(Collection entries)
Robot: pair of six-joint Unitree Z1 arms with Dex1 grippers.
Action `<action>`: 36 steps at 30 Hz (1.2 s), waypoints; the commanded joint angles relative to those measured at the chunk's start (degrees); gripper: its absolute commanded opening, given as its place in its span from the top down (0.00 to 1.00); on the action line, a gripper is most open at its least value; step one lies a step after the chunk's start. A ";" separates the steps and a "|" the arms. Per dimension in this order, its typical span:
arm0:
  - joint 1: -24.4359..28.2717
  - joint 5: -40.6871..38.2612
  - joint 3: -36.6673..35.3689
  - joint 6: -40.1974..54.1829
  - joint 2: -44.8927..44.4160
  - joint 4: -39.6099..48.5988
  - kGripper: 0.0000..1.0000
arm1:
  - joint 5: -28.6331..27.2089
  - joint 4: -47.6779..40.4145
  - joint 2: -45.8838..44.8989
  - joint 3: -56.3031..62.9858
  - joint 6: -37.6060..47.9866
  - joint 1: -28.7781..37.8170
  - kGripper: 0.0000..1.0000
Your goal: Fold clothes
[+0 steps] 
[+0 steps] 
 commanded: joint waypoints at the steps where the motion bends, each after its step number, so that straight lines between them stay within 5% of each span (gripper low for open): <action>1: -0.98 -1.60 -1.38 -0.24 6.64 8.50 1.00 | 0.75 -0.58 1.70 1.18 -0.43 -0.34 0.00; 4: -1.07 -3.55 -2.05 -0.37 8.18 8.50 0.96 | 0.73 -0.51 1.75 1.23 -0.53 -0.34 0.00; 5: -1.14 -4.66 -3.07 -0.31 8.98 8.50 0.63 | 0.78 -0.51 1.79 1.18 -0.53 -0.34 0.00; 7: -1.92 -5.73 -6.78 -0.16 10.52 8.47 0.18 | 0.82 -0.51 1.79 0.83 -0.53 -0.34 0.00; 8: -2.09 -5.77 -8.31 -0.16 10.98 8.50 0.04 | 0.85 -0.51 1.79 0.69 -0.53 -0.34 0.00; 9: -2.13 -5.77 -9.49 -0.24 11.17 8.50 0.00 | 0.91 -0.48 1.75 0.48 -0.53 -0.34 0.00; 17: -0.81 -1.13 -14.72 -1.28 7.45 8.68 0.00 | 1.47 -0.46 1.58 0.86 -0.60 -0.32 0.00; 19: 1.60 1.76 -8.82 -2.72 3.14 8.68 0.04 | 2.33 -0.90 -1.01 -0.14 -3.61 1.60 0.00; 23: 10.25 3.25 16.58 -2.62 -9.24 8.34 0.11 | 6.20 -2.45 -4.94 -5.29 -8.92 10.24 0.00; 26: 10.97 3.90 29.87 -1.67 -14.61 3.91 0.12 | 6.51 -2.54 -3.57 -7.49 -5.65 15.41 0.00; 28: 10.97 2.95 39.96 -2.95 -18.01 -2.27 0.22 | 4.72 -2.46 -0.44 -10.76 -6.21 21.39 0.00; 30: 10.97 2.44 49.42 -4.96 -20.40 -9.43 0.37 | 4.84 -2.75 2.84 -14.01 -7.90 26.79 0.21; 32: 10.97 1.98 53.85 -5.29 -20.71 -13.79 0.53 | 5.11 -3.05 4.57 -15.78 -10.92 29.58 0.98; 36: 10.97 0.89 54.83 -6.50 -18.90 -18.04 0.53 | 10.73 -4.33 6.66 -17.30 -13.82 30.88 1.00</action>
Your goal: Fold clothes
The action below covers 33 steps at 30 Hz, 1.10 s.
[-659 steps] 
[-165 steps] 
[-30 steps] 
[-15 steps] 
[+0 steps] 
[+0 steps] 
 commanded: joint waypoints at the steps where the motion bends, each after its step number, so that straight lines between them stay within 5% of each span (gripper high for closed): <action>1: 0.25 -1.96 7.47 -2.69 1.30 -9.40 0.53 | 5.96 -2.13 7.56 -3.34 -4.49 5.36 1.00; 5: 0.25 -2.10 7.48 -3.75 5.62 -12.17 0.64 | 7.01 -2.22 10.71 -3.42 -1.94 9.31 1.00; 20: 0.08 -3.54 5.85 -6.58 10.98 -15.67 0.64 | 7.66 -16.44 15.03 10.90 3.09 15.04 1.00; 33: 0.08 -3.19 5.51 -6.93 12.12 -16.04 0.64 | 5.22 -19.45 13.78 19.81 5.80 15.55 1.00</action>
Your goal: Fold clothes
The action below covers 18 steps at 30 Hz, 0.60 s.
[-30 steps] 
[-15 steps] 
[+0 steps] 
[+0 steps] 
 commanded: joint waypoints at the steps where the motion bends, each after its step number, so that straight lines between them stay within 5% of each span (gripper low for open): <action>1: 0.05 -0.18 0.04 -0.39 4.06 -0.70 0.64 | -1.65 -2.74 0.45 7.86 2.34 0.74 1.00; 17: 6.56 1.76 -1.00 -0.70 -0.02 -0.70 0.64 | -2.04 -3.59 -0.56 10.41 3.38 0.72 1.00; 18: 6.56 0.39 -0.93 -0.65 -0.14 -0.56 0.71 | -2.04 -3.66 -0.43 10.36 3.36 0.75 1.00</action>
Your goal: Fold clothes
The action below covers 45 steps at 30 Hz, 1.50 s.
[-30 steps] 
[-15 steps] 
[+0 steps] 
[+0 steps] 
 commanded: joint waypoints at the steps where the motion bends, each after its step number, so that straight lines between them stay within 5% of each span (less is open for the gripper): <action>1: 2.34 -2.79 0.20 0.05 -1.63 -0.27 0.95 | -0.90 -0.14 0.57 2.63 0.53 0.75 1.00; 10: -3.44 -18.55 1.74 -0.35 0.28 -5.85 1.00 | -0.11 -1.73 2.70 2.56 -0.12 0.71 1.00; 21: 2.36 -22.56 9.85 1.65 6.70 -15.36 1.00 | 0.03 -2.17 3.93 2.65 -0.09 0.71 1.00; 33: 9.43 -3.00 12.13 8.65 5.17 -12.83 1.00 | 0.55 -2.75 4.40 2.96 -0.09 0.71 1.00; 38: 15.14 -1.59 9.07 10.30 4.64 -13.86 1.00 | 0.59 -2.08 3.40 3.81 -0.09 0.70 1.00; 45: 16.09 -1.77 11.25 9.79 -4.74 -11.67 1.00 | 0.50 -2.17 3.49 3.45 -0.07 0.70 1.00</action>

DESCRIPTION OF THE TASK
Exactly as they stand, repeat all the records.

WRITTEN SOLUTION
Robot: pair of six-joint Unitree Z1 arms with Dex1 grippers.
Action `<action>`: 36 steps at 30 Hz (1.2 s), waypoints; the commanded joint angles relative to those measured at the chunk's start (degrees); gripper: its absolute commanded opening, given as its place in its span from the top down (0.00 to 1.00); on the action line, a gripper is most open at its least value; step one lies a step after the chunk's start. A ";" separates the steps and a "|" the arms. Per dimension in this order, its typical span:
arm0:
  - joint 1: -24.4359..28.2717
  - joint 5: -40.6871..38.2612
  - joint 3: -36.6673..35.3689
  - joint 6: -40.1974..54.1829
  - joint 2: -44.8927..44.4160
  - joint 4: -39.6099..48.5988
  - kGripper: 0.0000..1.0000
arm1:
  - joint 5: -28.6331..27.2089
  - joint 4: -47.6779..40.4145
  - joint 2: -45.8838..44.8989
  - joint 3: -56.3031..62.9858
  - joint 6: -37.6060..47.9866
  - joint 1: -28.7781..37.8170
  - kGripper: 0.0000..1.0000
Your goal: Fold clothes
[+0 steps] 
[+0 steps] 
 commanded: joint waypoints at the steps where the motion bends, each after its step number, so that straight lines between them stay within 5% of each span (gripper low for open): <action>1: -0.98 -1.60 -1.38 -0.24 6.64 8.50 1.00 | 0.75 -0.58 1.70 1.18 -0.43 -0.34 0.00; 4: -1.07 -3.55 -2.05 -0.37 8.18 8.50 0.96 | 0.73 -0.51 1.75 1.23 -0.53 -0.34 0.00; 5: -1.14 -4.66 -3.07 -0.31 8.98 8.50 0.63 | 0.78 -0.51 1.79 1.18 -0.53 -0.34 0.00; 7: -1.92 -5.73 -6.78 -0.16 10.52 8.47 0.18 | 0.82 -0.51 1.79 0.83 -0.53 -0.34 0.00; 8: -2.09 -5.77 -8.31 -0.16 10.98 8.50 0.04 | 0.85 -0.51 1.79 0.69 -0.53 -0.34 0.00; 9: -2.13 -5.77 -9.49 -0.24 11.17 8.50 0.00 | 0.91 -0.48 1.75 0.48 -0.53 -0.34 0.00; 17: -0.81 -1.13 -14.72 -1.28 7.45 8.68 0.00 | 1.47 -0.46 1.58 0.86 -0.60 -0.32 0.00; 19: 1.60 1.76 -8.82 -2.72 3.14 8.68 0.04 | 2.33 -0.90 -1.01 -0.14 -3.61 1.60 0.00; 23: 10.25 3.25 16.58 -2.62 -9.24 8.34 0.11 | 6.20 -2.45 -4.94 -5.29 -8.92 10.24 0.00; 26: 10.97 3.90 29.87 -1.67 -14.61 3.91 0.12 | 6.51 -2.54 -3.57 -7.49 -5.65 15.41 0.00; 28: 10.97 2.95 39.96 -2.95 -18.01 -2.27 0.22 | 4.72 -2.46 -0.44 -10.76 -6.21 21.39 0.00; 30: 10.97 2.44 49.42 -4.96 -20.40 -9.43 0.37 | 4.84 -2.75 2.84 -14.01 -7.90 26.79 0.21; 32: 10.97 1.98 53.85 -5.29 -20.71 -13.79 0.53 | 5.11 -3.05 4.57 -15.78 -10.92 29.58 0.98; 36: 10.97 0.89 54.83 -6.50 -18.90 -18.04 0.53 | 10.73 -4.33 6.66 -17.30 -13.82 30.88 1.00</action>
Your goal: Fold clothes
The action below covers 33 steps at 30 Hz, 1.10 s.
[-659 steps] 
[-165 steps] 
[-30 steps] 
[-15 steps] 
[+0 steps] 
[+0 steps] 
 commanded: joint waypoints at the steps where the motion bends, each after its step number, so that straight lines between them stay within 5% of each span (gripper high for closed): <action>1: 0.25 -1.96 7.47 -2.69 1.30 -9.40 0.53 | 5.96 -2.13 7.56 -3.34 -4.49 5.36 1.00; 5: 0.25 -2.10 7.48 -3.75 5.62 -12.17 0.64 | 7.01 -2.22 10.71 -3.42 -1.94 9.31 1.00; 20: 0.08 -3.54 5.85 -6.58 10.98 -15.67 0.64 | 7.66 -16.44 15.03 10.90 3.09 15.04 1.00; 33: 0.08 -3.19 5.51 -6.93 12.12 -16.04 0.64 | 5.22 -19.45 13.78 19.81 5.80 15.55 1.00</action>
Your goal: Fold clothes
The action below covers 18 steps at 30 Hz, 0.60 s.
[-30 steps] 
[-15 steps] 
[+0 steps] 
[+0 steps] 
 commanded: joint waypoints at the steps where the motion bends, each after its step number, so that straight lines between them stay within 5% of each span (gripper low for open): <action>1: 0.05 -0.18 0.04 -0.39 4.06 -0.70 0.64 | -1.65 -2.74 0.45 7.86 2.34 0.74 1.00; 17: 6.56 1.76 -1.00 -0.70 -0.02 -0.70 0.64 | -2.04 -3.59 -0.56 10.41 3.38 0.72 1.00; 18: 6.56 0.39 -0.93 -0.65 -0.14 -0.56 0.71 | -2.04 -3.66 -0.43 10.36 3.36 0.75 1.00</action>
Your goal: Fold clothes
The action below covers 45 steps at 30 Hz, 1.50 s.
[-30 steps] 
[-15 steps] 
[+0 steps] 
[+0 steps] 
 commanded: joint waypoints at the steps where the motion bends, each after its step number, so that straight lines between them stay within 5% of each span (less is open for the gripper): <action>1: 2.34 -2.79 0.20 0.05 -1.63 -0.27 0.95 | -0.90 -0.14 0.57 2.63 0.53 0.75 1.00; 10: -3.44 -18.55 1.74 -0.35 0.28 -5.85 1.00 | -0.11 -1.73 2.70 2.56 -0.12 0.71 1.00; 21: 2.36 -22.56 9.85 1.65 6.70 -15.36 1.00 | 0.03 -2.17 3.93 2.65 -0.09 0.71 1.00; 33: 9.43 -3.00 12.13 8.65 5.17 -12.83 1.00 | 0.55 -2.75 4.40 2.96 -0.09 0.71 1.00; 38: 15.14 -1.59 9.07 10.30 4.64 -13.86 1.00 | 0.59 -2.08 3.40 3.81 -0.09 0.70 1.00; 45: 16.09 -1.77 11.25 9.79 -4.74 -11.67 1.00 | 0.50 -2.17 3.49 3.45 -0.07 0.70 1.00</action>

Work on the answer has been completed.